= What the task requires =
Using "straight" as the search string, find the matching lines below and copy them.

Supplied records section start

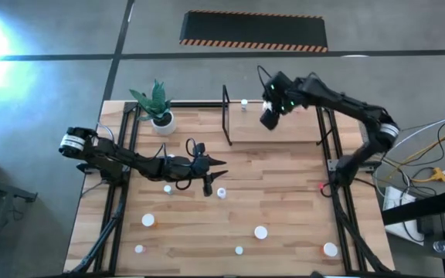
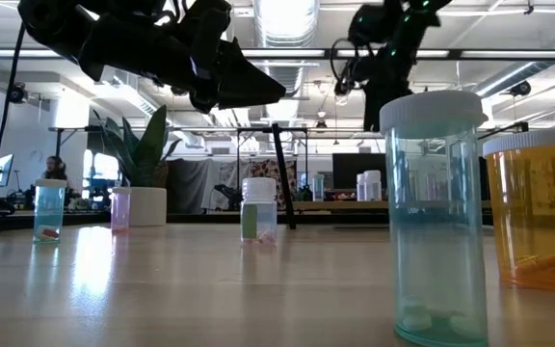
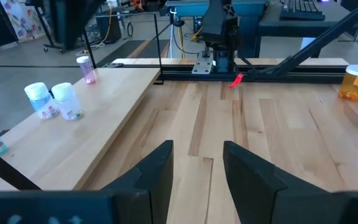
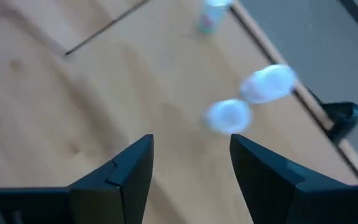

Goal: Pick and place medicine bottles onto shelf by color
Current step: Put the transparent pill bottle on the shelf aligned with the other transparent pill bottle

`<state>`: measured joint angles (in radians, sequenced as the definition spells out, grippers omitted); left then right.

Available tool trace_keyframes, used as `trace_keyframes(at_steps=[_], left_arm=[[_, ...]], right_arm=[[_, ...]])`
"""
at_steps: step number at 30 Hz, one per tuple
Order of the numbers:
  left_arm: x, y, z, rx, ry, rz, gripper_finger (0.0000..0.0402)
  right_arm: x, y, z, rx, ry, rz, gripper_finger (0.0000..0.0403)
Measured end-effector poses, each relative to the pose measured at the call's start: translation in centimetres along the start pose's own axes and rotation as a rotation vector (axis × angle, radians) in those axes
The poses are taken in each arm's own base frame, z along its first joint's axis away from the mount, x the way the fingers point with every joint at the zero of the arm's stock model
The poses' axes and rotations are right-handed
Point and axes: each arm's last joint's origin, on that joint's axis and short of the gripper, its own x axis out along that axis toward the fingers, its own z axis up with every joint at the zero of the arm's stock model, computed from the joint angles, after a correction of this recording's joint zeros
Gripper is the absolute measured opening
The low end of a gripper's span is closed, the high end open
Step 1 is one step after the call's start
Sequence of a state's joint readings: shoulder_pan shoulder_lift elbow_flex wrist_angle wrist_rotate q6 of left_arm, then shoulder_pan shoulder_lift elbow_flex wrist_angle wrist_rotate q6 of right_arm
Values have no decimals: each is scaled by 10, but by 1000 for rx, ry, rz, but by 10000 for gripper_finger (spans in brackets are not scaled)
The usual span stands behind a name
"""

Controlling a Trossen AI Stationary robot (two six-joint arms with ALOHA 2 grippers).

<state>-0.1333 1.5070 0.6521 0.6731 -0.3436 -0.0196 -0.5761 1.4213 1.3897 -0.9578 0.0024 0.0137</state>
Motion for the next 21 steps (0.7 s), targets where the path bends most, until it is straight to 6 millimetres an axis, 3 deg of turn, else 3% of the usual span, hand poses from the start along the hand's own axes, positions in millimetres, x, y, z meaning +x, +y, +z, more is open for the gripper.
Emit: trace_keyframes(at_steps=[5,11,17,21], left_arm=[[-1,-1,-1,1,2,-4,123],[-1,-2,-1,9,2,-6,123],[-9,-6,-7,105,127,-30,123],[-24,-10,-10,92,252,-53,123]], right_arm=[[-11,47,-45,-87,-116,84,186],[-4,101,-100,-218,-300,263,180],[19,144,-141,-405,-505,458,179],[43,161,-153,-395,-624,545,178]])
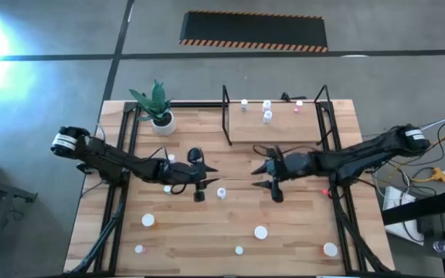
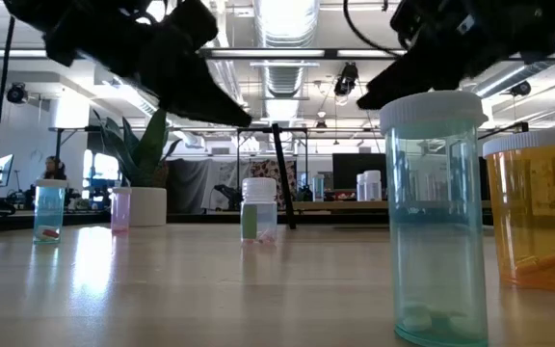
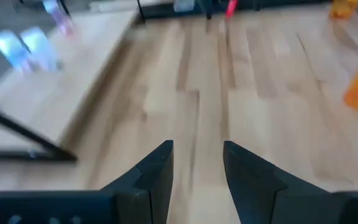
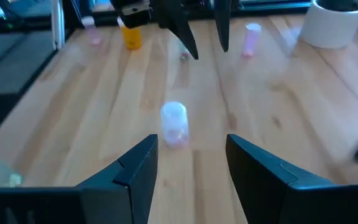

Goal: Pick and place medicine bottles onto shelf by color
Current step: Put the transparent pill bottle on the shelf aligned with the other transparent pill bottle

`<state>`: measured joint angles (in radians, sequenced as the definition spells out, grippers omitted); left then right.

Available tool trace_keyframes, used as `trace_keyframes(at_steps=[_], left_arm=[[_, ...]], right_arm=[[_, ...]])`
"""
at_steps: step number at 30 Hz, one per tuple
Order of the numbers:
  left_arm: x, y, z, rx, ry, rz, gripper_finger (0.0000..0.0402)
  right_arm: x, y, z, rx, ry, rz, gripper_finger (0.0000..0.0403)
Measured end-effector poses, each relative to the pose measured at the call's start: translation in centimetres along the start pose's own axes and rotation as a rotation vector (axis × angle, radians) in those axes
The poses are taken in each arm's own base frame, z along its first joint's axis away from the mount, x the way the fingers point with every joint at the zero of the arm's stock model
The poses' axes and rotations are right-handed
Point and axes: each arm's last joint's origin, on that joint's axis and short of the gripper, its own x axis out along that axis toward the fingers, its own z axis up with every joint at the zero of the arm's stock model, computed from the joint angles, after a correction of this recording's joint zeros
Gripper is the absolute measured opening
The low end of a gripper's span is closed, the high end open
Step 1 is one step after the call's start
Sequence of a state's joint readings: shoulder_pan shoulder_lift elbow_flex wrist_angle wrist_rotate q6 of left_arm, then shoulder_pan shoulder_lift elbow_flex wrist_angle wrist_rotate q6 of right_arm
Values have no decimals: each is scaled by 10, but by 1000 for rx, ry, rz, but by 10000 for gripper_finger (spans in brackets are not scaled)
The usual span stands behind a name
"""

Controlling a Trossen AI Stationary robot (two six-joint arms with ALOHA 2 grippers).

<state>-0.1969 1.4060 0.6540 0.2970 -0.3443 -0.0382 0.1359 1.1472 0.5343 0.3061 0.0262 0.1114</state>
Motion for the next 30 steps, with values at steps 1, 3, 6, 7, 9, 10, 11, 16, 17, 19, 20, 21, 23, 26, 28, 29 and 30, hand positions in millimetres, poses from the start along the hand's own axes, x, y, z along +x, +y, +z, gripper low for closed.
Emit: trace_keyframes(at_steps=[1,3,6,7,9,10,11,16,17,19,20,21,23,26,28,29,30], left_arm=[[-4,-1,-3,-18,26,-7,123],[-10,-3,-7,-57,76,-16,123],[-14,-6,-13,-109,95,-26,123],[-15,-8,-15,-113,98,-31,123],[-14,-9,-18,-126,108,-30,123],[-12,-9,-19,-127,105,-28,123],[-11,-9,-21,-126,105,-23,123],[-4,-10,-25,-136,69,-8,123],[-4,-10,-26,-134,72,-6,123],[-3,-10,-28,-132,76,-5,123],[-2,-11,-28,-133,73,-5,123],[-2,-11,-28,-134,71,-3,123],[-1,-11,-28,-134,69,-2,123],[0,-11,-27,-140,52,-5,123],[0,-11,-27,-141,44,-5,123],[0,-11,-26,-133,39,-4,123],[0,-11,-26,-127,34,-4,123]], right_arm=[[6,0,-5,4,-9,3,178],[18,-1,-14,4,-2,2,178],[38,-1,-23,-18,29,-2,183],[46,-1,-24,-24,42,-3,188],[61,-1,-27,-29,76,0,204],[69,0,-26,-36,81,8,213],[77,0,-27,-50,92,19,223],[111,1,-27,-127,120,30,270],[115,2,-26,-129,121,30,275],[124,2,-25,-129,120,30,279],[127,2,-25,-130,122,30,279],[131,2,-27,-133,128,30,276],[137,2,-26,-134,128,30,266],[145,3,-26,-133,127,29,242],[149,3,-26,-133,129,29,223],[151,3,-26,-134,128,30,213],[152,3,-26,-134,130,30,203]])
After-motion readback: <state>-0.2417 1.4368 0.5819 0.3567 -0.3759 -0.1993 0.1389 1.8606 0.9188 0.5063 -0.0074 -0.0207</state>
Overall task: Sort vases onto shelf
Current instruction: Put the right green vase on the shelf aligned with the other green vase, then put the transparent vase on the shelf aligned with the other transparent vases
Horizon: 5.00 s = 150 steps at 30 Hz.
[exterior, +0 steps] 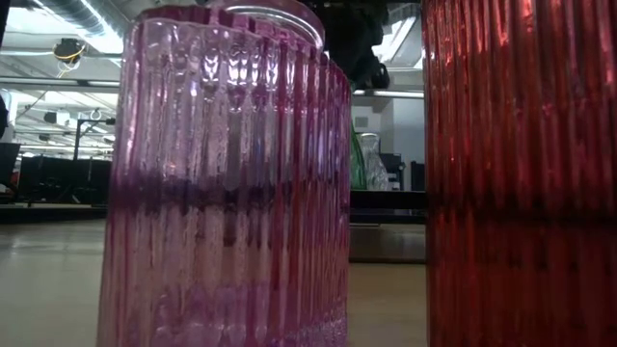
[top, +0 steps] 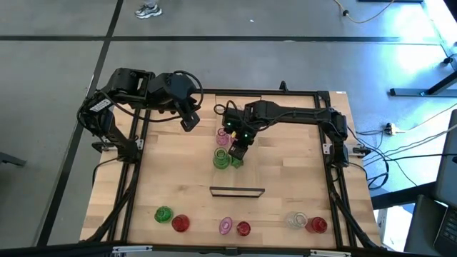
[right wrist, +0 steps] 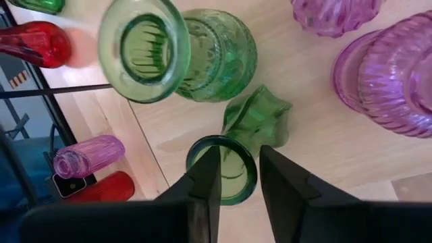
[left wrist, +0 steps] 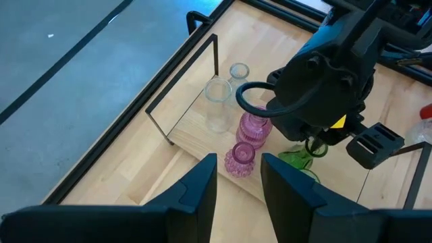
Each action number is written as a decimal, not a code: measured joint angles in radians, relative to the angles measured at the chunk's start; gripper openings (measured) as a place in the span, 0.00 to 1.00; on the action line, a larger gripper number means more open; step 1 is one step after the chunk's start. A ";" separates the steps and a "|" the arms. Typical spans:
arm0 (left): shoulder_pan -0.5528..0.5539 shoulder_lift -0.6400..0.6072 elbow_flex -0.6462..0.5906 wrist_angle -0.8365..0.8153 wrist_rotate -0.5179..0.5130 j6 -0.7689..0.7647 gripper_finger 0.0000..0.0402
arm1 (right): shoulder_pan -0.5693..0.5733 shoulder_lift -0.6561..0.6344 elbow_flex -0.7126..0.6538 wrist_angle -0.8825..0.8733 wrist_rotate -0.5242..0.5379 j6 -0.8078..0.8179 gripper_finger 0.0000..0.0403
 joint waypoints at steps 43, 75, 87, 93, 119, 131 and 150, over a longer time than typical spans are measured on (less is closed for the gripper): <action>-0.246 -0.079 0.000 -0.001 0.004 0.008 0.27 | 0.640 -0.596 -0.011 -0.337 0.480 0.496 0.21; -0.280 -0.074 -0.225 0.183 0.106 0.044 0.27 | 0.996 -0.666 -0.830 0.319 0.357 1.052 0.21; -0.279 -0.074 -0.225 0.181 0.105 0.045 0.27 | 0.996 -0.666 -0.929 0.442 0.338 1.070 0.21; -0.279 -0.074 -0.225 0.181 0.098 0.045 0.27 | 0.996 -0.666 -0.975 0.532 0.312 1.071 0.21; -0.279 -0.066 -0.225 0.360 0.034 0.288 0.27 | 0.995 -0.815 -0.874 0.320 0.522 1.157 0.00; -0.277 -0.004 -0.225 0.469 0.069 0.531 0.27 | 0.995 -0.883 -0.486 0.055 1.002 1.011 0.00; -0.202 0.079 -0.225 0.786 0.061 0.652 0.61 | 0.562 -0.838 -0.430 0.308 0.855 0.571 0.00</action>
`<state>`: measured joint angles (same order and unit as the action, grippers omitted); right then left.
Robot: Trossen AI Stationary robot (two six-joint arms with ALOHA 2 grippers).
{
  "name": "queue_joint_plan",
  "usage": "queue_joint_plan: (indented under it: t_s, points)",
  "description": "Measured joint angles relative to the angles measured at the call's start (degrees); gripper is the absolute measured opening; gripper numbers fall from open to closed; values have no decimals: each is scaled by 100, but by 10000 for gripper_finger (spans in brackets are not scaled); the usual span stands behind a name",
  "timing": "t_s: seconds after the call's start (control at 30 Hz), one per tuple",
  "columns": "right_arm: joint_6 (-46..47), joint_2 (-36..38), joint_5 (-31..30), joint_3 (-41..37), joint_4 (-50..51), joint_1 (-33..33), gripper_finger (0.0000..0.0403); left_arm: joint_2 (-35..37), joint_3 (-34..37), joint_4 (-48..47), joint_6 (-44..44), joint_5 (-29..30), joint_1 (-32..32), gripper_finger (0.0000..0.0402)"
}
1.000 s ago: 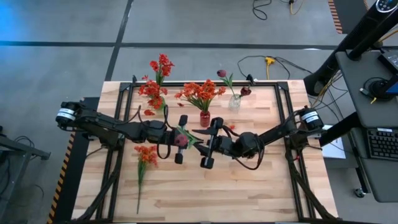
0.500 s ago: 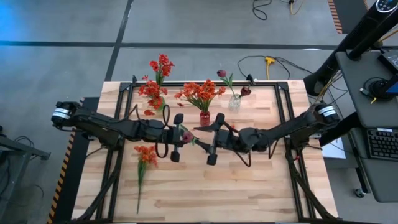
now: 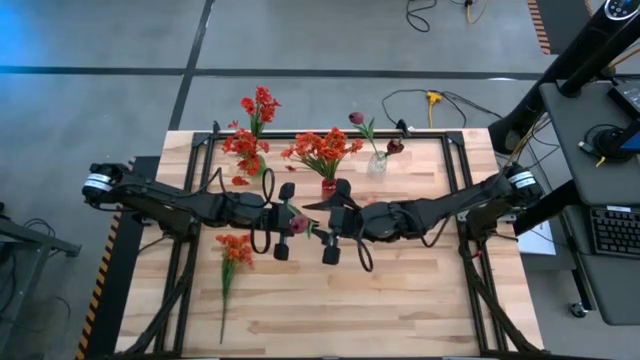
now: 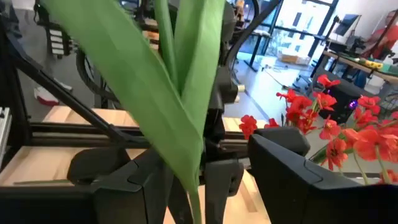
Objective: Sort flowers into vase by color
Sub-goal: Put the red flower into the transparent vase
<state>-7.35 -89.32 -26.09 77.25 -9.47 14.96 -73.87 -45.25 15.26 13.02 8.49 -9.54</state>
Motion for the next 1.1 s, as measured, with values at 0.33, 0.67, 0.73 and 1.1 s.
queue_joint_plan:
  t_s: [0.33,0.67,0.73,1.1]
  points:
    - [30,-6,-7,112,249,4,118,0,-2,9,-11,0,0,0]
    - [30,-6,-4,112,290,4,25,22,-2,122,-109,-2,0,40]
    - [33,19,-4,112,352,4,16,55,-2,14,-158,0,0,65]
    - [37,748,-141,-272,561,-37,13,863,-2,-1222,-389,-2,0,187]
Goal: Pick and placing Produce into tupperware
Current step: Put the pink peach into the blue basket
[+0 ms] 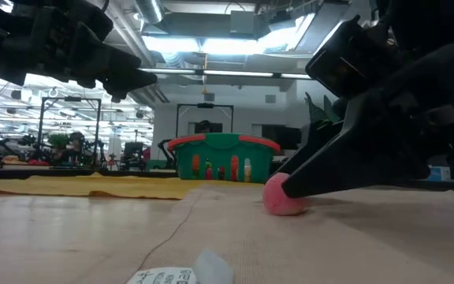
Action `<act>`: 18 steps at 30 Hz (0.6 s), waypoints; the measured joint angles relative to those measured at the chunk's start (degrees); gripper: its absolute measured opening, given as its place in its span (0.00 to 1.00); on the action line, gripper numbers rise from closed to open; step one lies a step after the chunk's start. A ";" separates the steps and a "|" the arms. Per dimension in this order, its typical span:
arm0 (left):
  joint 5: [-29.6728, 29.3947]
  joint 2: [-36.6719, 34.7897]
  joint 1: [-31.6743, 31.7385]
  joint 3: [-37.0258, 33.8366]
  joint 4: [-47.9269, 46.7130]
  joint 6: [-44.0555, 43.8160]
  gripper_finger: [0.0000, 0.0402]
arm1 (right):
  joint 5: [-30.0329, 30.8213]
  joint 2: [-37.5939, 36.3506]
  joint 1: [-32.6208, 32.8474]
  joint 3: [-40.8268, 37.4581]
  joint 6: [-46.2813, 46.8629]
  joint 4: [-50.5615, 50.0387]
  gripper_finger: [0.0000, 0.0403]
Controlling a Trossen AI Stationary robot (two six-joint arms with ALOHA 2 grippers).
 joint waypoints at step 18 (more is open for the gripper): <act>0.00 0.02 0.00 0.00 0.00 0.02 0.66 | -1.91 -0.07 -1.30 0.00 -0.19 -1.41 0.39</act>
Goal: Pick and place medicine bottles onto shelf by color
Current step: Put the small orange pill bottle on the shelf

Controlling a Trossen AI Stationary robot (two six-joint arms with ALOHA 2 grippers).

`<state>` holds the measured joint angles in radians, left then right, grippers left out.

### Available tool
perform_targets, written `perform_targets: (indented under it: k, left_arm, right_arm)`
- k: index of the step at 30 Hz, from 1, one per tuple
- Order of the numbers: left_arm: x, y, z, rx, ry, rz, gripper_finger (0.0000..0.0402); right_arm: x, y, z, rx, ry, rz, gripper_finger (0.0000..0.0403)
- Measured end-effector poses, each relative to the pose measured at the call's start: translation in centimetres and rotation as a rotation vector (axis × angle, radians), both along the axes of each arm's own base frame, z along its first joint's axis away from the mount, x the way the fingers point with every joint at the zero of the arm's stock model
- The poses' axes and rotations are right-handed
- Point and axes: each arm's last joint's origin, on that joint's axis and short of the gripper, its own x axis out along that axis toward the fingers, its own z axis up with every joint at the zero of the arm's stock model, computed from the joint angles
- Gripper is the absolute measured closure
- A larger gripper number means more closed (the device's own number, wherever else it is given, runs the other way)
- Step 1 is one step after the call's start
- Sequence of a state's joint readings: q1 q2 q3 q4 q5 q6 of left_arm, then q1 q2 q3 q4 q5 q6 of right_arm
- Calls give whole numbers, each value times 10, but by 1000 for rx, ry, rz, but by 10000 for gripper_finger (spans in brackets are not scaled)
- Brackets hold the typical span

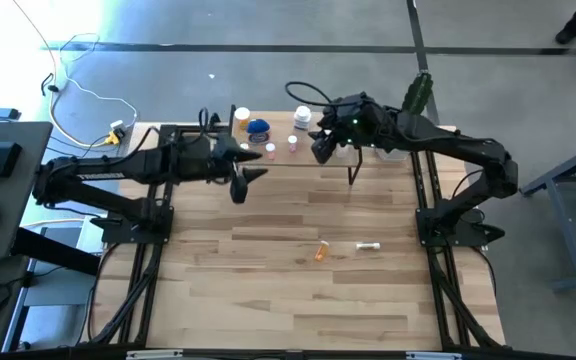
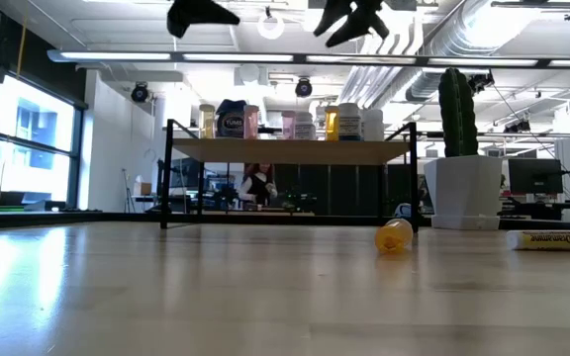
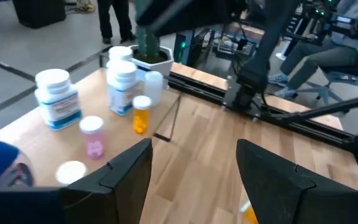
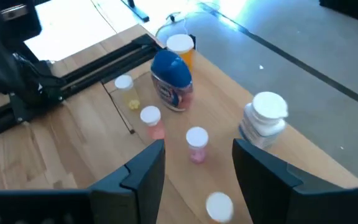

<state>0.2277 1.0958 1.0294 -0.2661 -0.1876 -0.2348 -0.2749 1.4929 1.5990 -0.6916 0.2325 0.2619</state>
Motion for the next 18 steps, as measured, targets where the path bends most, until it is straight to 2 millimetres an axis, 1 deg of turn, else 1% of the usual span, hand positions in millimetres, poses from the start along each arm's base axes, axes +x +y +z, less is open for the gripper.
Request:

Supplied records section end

= Output below =
Motion for the next 21 steps (0.7 s), targets where the path bends most, until it is straight to 6 millimetres an axis, 3 deg of turn, else 3% of the usual span, hand poses from the start along the hand's own axes, positions in millimetres, x, y, z meaning +x, +y, +z, more is open for the gripper.
Motion for the next 18 steps, as measured, targets where the path bends most, until it is straight to 2 millimetres an axis, 1 deg of turn, else 1% of the usual span, hand positions in millimetres, poses from the start along each arm's base axes, axes +x +y +z, less is open for the gripper.

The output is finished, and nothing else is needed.